Rose’s team has worked very hard to achieve their results. “We’re clever winemakers. We understand a lot of what’s really going on in our winemaking from the science point of view, and having an understanding of all that means we can actually do less in our winemaking; we can make wines that have less intervention in them,” she says.
“We also started looking at white wines as an accompaniment to food, rather than being something on their own. We were getting some of the textures naturally in our wines that winemakers might have thought we needed to get rid of a couple of decades ago. But we were actually really liking them and embracing them in food matching.
“So having wines that perhaps were a little bit edgier and a little bit more savoury, a little bit more interesting, was actually something that we really liked.”
Chasing the vegan market might not have been Yalumba’s motivation, but it has worked in its favour. The winery has received plenty of positive feedback, especially after adding a vegan-friendly label to the bottles.
“All of a sudden, we started having all these emails coming through from vegans saying, ‘This is fantastic and we’re really pleased that somebody’s looking out for us’,” says Rose.
“It was a nice sort of synergy between the philosophy of making better wine and having a group of people that were really pleased we were doing it.
“So we have embraced it, and we’ve embraced it with some of the foods as well. We have always been really keen to think about what food our wines go well with.

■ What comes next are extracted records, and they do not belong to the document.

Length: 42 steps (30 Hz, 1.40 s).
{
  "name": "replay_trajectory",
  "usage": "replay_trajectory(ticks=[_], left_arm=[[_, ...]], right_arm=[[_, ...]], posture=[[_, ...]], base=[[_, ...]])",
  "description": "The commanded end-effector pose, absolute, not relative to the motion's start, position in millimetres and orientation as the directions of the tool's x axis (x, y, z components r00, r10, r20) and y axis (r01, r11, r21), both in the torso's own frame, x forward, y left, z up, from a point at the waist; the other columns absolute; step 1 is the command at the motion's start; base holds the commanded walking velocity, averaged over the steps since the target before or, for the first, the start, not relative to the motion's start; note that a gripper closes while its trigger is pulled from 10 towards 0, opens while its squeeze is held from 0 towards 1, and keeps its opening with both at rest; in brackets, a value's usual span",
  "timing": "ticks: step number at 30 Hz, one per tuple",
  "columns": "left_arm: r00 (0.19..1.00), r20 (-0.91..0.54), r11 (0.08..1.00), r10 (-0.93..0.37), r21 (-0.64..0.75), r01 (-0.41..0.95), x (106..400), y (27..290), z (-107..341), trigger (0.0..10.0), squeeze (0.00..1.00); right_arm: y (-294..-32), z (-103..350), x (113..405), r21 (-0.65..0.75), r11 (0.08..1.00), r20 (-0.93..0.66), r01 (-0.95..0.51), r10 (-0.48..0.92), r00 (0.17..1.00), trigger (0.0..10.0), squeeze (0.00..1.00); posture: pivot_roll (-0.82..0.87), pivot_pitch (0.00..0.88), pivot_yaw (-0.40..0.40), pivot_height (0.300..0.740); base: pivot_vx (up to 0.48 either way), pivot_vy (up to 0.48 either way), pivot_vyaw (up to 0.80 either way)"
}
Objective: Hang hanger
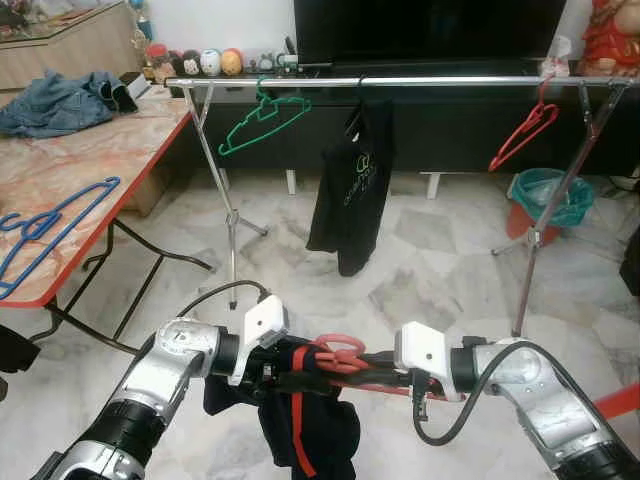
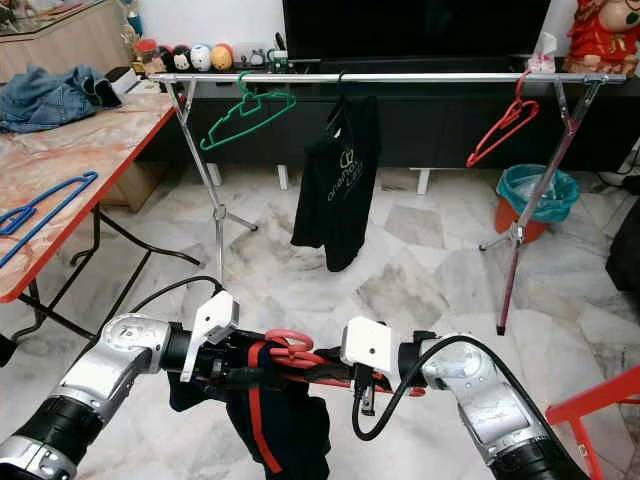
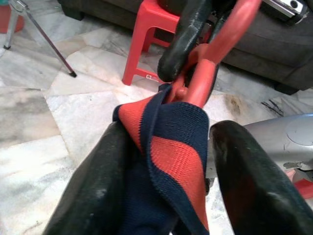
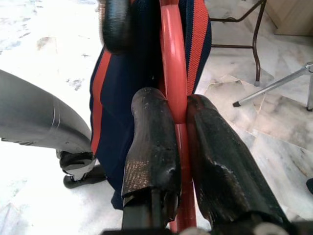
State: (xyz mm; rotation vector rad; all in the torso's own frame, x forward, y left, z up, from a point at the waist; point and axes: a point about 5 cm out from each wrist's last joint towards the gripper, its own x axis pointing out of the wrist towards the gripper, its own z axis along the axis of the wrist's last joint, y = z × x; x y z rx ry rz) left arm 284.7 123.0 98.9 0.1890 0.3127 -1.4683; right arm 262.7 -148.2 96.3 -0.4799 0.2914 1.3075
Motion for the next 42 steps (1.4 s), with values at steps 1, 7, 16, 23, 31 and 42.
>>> replay_trajectory(ticks=[1,7,16,23,31,42], left_arm=[[0.017,-0.345,0.044,-0.938,-0.07,0.997,281.4,117.9,97.5,0.0,0.0],[0.011,-0.347,0.038,-0.938,-0.071,0.997,281.2,117.8,97.8,0.0,0.0],[0.007,-0.349,0.034,-0.937,-0.072,0.997,280.7,118.3,98.3,0.0,0.0],[0.007,-0.35,0.035,-0.937,-0.075,0.997,280.3,119.2,98.3,0.0,0.0],[-0.001,-0.35,0.03,-0.937,-0.082,0.996,279.4,118.9,98.4,0.0,0.0],[0.002,-0.348,0.033,-0.937,-0.083,0.996,279.4,118.5,98.8,0.0,0.0]], right_arm=[[-137.2,115.5,268.0,-0.231,0.172,-0.388,-0.958,0.886,0.253,10.0,0.0],[-136.9,115.8,268.2,-0.23,0.173,-0.388,-0.958,0.886,0.253,10.0,0.0],[-135.8,116.7,269.3,-0.23,0.176,-0.384,-0.957,0.887,0.256,10.0,0.0],[-134.2,115.6,269.2,-0.227,0.182,-0.378,-0.957,0.889,0.259,10.0,0.0],[-132.9,115.6,269.5,-0.227,0.19,-0.369,-0.955,0.891,0.265,10.0,0.0],[-130.7,113.6,268.8,-0.221,0.193,-0.363,-0.956,0.893,0.264,10.0,0.0]], posture=[[0.0,0.039,0.067,0.74],[0.01,0.044,0.068,0.74],[0.01,0.044,0.069,0.74],[0.01,0.042,0.072,0.74],[0.01,0.033,0.076,0.74],[0.02,0.019,0.078,0.74]], base=[[0.0,0.0,0.0],[0.0,0.0,0.0],[0.0,0.0,0.0],[0.0,0.0,0.0],[0.0,0.0,0.0],[0.0,0.0,0.0]])
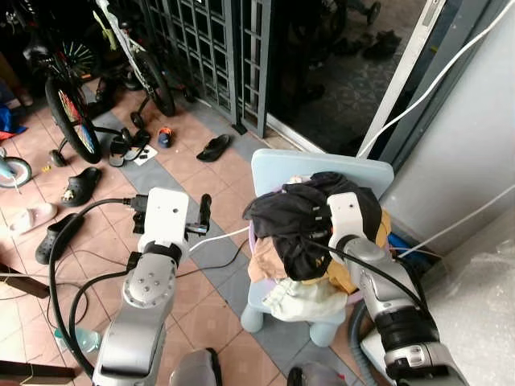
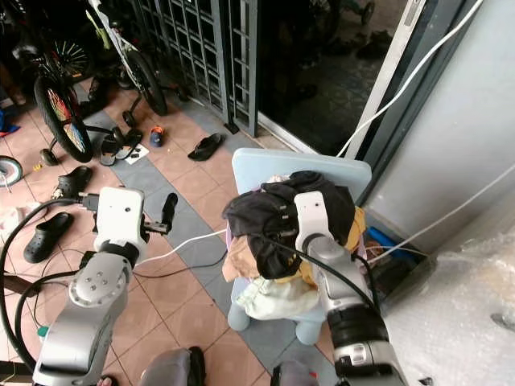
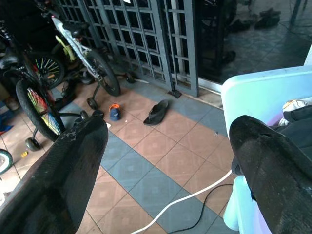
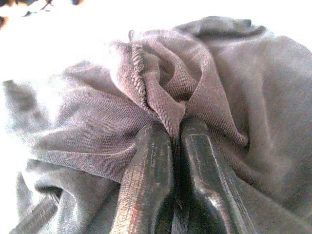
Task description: Clothes washing
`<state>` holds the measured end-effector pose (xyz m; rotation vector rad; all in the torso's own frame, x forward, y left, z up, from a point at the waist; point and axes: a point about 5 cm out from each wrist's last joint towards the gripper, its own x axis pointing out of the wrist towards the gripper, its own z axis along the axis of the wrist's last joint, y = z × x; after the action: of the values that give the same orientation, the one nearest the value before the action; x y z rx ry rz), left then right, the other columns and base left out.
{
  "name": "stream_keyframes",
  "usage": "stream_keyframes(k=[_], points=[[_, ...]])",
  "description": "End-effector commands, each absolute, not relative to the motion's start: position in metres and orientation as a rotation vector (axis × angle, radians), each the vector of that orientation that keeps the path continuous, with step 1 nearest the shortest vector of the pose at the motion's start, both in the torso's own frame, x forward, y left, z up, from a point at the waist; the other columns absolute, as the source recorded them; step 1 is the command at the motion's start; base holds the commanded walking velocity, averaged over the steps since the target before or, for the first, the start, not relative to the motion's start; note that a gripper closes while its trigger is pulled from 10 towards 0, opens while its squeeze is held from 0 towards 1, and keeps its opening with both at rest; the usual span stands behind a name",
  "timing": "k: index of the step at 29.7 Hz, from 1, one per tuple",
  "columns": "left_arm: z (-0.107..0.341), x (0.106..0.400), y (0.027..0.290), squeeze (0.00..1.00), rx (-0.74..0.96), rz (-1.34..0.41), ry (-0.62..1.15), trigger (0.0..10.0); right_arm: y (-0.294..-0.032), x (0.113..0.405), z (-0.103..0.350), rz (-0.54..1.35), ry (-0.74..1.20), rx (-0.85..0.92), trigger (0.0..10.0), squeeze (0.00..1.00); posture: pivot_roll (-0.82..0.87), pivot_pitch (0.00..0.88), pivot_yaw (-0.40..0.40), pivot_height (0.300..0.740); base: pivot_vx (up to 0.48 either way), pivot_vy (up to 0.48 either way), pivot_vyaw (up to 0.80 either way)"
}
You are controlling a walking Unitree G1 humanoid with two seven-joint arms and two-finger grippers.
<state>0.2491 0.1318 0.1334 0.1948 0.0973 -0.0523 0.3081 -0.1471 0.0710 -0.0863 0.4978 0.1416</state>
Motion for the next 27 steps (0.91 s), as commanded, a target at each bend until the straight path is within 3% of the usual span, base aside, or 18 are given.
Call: stream_keyframes(k=[1, 5, 11, 16, 17, 27], points=[[0.128, 0.25, 0.136, 0.0, 0.219, -0.029, 0.128, 10.0, -0.145, 0.309, 0.082, 0.148, 0.448, -0.065, 0.0, 0.0, 0.04, 0.086, 0.025, 0.74, 0.0, 0.0, 0.0], [0.12, 0.26, 0.129, 0.0, 0.239, -0.008, 0.145, 10.0, -0.133, 0.314, 0.156, 0.165, 0.05, -0.035, 0.0, 0.0, 0.03, 0.022, 0.038, 0.74, 0.0, 0.0, 0.0], [0.12, 0.266, 0.132, 0.0, 0.22, 0.004, 0.133, 10.0, -0.134, 0.309, 0.187, 0.197, -0.13, -0.069, 0.0, 0.0, 0.01, 0.0, 0.053, 0.74, 0.0, 0.0, 0.0], [0.123, 0.272, 0.131, 0.0, 0.208, 0.011, 0.105, 10.0, -0.144, 0.301, 0.179, 0.166, -0.118, -0.045, 0.0, 0.0, 0.01, 0.0, 0.061, 0.74, 0.0, 0.0, 0.0], [0.126, 0.274, 0.13, 0.0, 0.196, 0.008, 0.087, 10.0, -0.144, 0.299, 0.173, 0.158, -0.089, -0.046, 10.0, 0.0, 0.01, 0.0, 0.066, 0.74, 0.0, 0.0, 0.0], [0.127, 0.276, 0.127, 0.0, 0.187, 0.003, 0.07, 10.0, -0.139, 0.291, 0.161, 0.138, -0.066, -0.046, 10.0, 0.0, 0.0, 0.0, 0.072, 0.74, 0.0, 0.0, -0.71]])
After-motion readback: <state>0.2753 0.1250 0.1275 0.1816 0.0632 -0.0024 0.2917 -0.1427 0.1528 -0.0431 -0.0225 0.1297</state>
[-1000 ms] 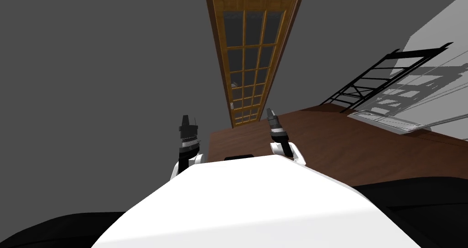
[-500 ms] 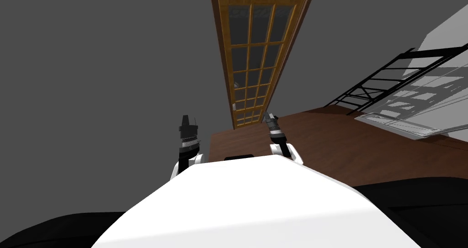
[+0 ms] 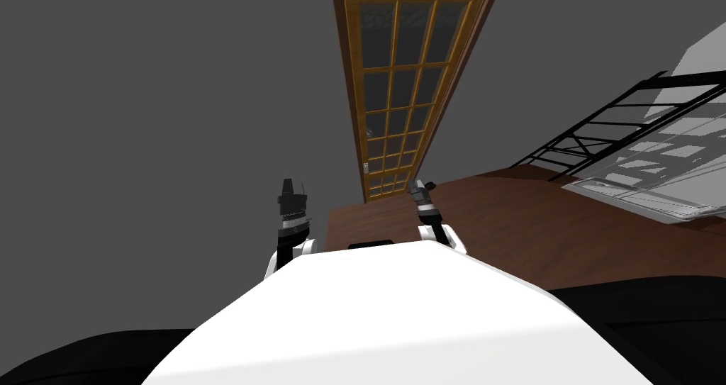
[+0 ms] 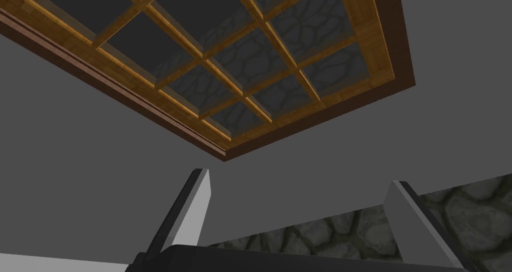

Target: Pull the door open

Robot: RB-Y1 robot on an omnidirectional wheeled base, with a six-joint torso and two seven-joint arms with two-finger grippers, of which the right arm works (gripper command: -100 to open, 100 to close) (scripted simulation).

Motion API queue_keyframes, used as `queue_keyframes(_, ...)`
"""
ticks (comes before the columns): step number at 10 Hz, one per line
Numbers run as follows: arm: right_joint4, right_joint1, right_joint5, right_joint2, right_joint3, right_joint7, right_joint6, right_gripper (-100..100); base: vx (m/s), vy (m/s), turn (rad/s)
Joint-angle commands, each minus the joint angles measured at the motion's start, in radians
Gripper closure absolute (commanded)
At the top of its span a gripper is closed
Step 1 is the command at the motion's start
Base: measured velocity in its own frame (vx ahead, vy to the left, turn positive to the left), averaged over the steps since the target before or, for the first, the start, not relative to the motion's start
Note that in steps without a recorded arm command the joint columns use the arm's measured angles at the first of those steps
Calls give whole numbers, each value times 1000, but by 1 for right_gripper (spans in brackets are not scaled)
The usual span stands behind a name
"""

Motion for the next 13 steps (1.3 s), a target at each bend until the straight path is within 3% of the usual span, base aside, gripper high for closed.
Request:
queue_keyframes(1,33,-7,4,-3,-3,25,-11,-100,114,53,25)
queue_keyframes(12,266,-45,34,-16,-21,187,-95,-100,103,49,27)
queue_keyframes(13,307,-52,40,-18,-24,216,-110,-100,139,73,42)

We’ve always got food matches for our wines, and now we always have vegan food matches for our wines as well.”
Tamburlaine is likewise exploring this aspect, hosting vegan cheese-andwine tastings as well as its first ‘long lunch’ featuring five vegan courses paired with Tamburlaine’s organic and vegan-friendly wines.
Award-winning sommelier Nick Hildebrandt knows more than most about vegan food-and-wine pairings.
Together with chef Brent Savage, he runs four of Sydney’s most exciting restaurants – including Potts Point favourite Yellow, which in 2016 became Sydney’s first fine- dining restaurant serving a 100 per cent vegetarian and vegan dinner menu. Hildebrandt says that demand from consumers for vegan and vegetarian options has made Yellow very busy.
“We’ve seen movement over many, many years but vegetarian and vegan needs and requests have, just recently, been rising and rising,” says Hildebrandt.
“There was this big market opening for it in high- end dining, so we sort of took the leap of faith and created Yellow. We’ve never really looked back. It has been unstoppable. It’s probably our busiest restaurant,” he says.
The vegetable-themed menu has naturally influenced the makeup of the wine list as well – but Hildebrandt says providing highquality vegan-friendly wines is a far easier task these days.
“We definitely have a more natural-leaning wine list, and wines with minimal intervention at Yellow,” says Hildebrandt.
“It’s not really hard for wine to be vegan, and a lot of winemakers don’t fine or filter their wine, and haven’t done so for many, many years. Some of the big commercial wineries obviously try and filter using milk protein or eggs, or blood or fish oil, but most of the smaller wineries don’t filtrate or fine their wines, so I would say there’s probably more vegetarian, and vegan wines out there than there isn’t,” he says.
“People these days are a little bit more conscious of what they’re putting in their bodies, so that’s probably a catalyst in the growing demand for vegan and vegetarian options. I can’t see it slowing down,” Hildebrandt says.